TRY IT -> Work through the material beneath and count the lines that include "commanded"; the answer is that number alone.

SUPPLIED DATA ->
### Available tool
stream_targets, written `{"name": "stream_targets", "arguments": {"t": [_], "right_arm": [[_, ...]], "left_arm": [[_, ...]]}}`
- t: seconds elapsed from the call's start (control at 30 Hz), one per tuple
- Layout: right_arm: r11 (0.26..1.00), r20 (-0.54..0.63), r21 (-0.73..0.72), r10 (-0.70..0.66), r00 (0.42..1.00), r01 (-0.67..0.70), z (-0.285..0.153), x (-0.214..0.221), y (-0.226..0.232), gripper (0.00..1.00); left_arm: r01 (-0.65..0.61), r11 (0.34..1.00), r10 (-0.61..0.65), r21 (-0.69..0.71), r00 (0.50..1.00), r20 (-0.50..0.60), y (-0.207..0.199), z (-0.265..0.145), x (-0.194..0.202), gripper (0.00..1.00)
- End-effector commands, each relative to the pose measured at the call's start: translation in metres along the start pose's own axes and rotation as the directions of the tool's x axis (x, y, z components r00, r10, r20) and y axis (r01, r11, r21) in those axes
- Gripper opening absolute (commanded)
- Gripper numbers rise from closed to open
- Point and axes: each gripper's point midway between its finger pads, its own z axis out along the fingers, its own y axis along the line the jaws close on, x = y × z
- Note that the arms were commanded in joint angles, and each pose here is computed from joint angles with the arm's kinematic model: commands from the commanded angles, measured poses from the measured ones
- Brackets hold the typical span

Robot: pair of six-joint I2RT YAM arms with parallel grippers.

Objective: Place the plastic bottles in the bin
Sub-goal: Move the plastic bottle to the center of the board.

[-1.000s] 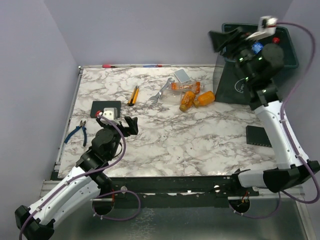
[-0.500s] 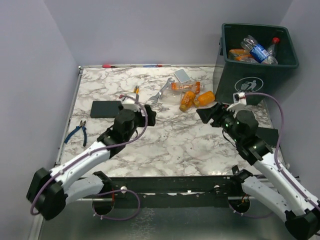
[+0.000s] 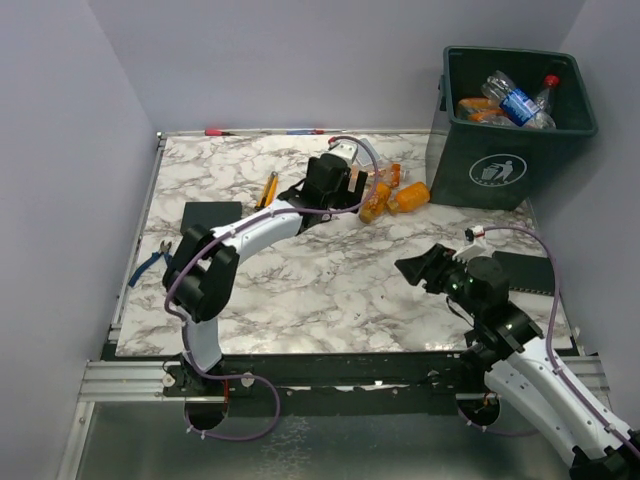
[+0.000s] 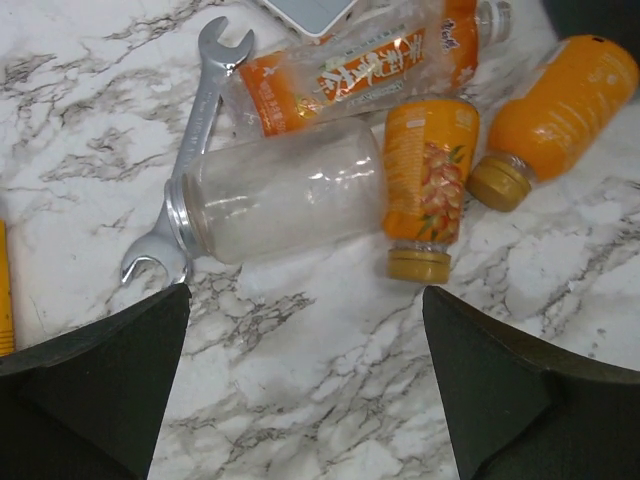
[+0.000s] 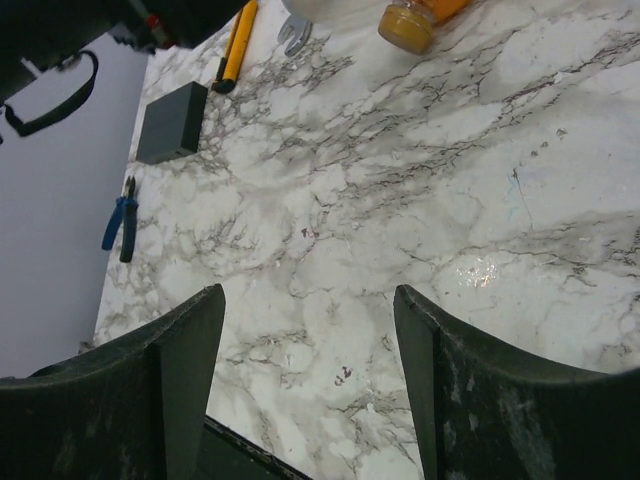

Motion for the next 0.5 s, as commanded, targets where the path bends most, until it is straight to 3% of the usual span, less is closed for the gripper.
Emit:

PROBLEM SOLUTION -> 3